Statue of Liberty National Monument
New York's most recognizable landmark was sculpted by Frederic Auguste Bartholdi for the French government, which presented it to the United States on July 4, 1886, to commemorate the French/American alliance during the Revolutionary War. Since then, the 152-foot-tall copper statue on Liberty Island has served as America's welcome to, in Emma Lazarus's words, the "huddled masses yearning to breathe free." Most people visit in conjunction with a trip to Ellis Island, the major immigration processing station between 1892 and 1954. Indeed, Statue Cruises ferries stop at both national monuments, allowing you to hop off and back on before returning to the starting dock. Although cruises depart from Liberty State Park in New Jersey, most folks board at Castle Clinton National Monument, itself worthy of exploration, in Manhattan’s Battery Park.
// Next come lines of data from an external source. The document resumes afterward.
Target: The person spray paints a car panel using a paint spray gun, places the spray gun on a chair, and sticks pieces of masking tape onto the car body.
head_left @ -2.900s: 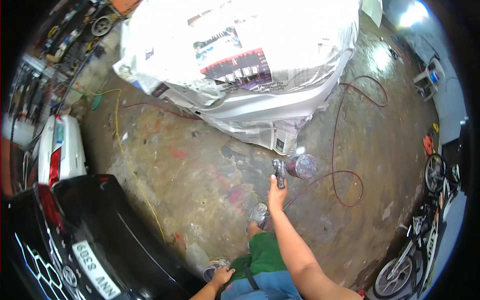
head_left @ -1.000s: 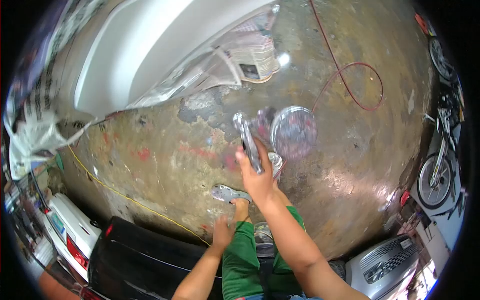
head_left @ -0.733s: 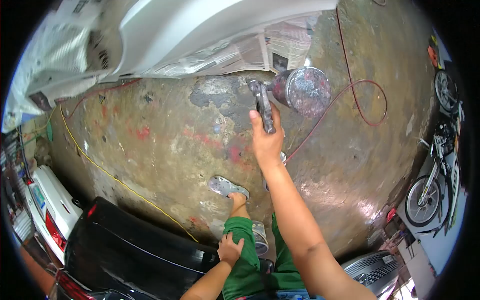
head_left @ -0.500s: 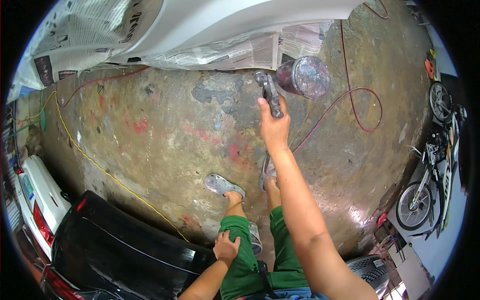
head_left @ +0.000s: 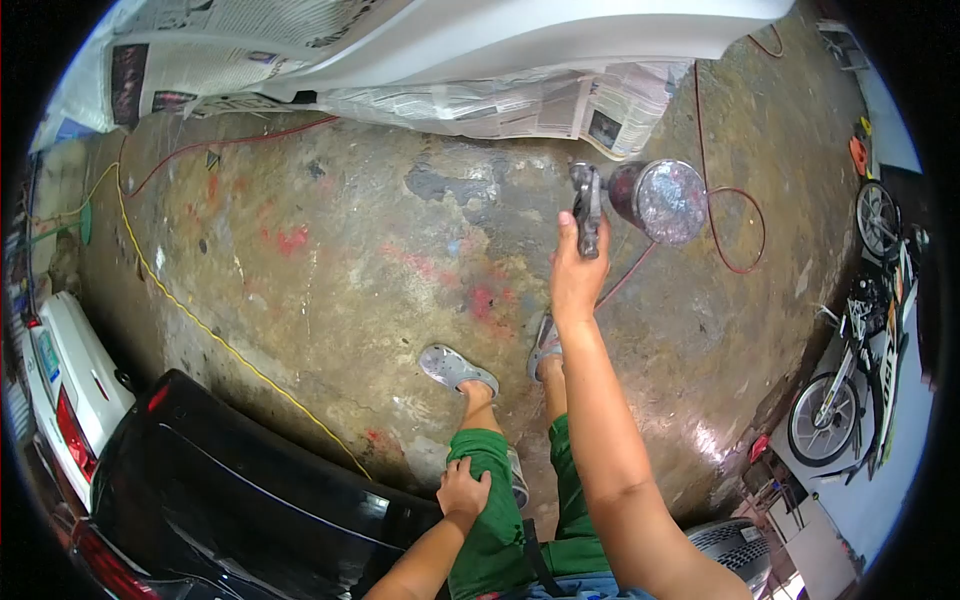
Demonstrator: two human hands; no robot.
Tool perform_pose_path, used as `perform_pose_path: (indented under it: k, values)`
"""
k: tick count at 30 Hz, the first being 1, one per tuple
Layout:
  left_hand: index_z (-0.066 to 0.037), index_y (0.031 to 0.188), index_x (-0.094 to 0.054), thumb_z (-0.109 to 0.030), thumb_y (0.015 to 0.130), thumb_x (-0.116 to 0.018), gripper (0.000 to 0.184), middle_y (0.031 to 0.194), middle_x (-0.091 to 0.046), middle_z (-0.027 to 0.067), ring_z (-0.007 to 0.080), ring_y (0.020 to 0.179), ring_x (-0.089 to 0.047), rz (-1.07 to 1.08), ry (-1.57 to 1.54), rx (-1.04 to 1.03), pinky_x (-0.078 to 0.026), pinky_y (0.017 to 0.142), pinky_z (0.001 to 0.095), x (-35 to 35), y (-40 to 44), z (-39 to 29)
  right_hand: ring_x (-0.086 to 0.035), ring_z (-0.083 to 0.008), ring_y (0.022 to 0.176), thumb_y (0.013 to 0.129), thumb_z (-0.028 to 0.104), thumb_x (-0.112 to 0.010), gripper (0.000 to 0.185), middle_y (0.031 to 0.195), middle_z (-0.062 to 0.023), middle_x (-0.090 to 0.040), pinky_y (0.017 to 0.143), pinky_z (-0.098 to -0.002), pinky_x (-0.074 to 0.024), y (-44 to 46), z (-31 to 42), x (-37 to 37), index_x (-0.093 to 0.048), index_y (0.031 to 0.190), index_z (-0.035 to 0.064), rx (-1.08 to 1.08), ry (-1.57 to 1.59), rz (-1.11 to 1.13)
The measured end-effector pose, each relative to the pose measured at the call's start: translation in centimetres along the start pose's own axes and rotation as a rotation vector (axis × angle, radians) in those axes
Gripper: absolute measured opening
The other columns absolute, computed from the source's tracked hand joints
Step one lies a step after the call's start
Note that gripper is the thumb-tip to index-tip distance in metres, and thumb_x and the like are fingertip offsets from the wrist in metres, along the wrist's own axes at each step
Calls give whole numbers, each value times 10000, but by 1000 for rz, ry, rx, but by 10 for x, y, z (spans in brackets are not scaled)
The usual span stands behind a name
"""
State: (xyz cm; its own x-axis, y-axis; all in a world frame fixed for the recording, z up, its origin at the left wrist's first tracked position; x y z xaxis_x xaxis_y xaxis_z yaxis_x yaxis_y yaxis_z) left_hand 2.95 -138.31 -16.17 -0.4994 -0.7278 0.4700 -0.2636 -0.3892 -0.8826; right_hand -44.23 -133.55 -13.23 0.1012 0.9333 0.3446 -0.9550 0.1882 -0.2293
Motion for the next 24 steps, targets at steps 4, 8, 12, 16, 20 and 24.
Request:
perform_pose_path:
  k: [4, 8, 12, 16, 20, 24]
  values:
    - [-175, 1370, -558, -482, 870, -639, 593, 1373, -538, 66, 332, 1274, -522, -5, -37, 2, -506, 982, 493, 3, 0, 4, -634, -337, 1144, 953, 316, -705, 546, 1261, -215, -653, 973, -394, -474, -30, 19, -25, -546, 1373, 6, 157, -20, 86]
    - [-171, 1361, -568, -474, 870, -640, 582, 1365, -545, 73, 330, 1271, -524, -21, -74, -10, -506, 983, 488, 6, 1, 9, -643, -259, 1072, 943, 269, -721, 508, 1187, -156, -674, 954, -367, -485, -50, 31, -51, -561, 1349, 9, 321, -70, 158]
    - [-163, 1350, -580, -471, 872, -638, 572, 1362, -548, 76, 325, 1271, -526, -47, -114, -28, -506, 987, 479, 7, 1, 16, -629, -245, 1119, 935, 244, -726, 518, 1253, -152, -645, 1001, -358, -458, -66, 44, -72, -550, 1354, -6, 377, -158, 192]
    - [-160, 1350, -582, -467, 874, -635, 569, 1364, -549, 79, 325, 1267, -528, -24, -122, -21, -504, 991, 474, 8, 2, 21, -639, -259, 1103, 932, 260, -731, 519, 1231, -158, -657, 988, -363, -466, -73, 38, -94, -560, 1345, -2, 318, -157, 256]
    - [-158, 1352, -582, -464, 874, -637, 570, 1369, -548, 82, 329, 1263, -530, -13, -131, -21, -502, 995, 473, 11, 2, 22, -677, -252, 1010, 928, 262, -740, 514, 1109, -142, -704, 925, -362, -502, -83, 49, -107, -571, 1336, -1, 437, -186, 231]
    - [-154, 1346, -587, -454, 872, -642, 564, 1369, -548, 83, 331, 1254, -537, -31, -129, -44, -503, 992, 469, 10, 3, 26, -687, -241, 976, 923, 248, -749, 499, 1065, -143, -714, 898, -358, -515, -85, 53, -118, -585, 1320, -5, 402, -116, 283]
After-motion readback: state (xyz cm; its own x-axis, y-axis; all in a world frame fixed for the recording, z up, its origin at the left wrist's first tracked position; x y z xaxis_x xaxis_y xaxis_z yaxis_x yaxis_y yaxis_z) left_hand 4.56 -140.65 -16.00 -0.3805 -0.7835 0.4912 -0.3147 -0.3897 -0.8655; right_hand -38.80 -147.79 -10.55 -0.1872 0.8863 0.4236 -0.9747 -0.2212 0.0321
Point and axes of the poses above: each hand's wrist, its own y-axis towards the middle knuckle, its own x-axis out of the back of the hand, z = x × y, the point moved 8 cm from there along y, towards the middle knuckle
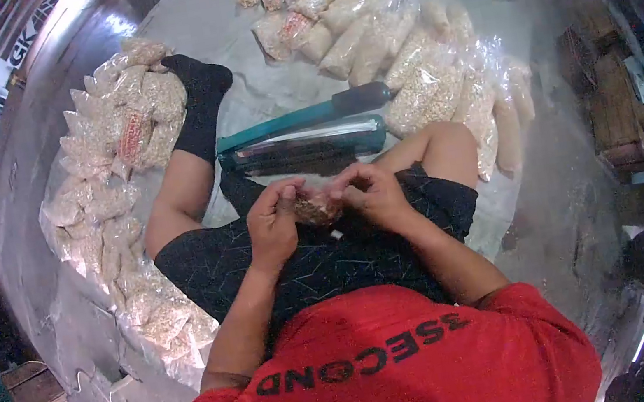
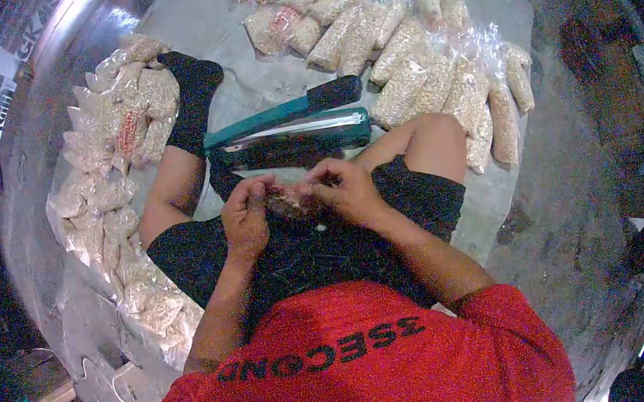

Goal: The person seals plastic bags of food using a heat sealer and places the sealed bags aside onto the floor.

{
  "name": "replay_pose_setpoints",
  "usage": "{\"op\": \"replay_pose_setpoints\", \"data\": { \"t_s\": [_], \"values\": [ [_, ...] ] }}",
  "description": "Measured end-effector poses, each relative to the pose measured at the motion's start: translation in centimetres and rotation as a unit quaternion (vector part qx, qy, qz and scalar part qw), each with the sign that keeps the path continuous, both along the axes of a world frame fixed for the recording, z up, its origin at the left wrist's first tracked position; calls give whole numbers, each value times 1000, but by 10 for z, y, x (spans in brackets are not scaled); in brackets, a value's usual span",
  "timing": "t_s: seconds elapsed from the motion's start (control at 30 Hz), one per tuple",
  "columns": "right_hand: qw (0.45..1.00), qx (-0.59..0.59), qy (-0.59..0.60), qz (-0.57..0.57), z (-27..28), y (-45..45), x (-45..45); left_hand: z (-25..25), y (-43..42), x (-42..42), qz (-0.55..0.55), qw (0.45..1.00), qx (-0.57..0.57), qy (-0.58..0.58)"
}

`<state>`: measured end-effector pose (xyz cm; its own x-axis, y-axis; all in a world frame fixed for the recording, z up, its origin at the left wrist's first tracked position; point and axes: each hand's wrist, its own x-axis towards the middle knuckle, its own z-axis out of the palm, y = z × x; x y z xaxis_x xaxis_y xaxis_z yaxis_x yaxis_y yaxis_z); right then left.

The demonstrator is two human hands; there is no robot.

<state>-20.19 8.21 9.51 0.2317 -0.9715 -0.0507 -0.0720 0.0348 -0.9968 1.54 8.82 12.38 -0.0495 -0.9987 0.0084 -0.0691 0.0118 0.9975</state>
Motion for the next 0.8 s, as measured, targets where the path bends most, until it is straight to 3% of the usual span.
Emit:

The 45-minute ranger-led talks/tours, included in the cost of a basic ferry ticket, cover the statue’s construction, symbolism, and restoration, as well as the history of Liberty Island. Free, self-guided audio tours are also available. Exhibits at the museum inside the pedestal, which also has an elevator up to an observation deck, lend still more insight. To access the museum, you must purchase (best to do so in advance) either a Pedestal or Crown ferry ticket. The latter allows access to the very top of the statue---via a spiral staircase with 154 steps---and some fantastic harbor views.
- New York, New York 10004
- 40.70267100, -74.01427800
- Daily 8:30 or 9--4:30 or 6:15, depending on season; last ferry departs mainland at 3:30 or 5 and Liberty Island at 5 or 6:45.